THE DATA:
--*--

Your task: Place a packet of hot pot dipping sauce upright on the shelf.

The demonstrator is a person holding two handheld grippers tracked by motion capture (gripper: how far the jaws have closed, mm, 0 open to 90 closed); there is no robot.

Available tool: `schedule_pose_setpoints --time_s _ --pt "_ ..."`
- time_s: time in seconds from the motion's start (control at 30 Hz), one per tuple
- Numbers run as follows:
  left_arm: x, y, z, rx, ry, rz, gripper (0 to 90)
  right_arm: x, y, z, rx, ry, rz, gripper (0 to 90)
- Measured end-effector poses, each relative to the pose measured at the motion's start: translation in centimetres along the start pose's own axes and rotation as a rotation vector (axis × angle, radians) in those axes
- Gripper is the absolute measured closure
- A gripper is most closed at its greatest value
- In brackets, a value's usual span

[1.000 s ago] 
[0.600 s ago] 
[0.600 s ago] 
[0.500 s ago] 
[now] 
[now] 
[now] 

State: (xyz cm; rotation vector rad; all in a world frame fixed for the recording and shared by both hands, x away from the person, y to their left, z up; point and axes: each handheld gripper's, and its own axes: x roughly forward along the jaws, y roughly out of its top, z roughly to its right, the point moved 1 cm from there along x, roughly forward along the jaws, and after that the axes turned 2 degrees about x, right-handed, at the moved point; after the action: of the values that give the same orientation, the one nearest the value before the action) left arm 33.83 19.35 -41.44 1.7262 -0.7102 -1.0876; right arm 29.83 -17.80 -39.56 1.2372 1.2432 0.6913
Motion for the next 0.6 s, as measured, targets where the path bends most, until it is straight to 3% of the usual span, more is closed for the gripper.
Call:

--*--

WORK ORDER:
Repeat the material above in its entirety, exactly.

EXERCISE ANSWER:
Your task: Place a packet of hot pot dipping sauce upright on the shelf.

The demonstrator is a person holding two handheld grippers tracked by motion capture (gripper: how far the jaws have closed, mm, 0 open to 90 closed); there is no robot.

Available tool: `schedule_pose_setpoints --time_s _ --pt "_ ..."`
- time_s: time in seconds from the motion's start (control at 30 Hz), one per tuple
- Numbers run as follows:
  left_arm: x, y, z, rx, ry, rz, gripper (0 to 90)
  right_arm: x, y, z, rx, ry, rz, gripper (0 to 90)
- Measured end-effector poses, each relative to the pose measured at the motion's start: translation in centimetres along the start pose's own axes and rotation as a rotation vector (axis × angle, radians) in those axes
- Gripper is the absolute measured closure
- A gripper is most closed at its greatest value
- In brackets, a value's usual span

[1.000 s ago] 
[0.600 s ago] 
[0.600 s ago] 
[0.500 s ago] 
[now] 
[now] 
[now] 

State: (xyz cm; rotation vector rad; all in a world frame fixed for the recording and shared by both hands, x away from the person, y to their left, z up; point and axes: each handheld gripper's, and its own axes: x roughly forward along the jaws, y roughly out of its top, z roughly to its right, the point moved 1 cm from there along x, roughly forward along the jaws, and after that the axes turned 2 degrees about x, right-handed, at the moved point; after the action: of the values that give the same orientation, the one nearest the value before the action) left arm 33.83 19.35 -41.44 1.7262 -0.7102 -1.0876; right arm 29.83 -17.80 -39.56 1.2372 1.2432 0.6913
Motion for the next 0.6 s, as measured, targets where the path bends most, until it is straight to 3% of the usual span, more is closed for the gripper.
Call:

This is the complete answer.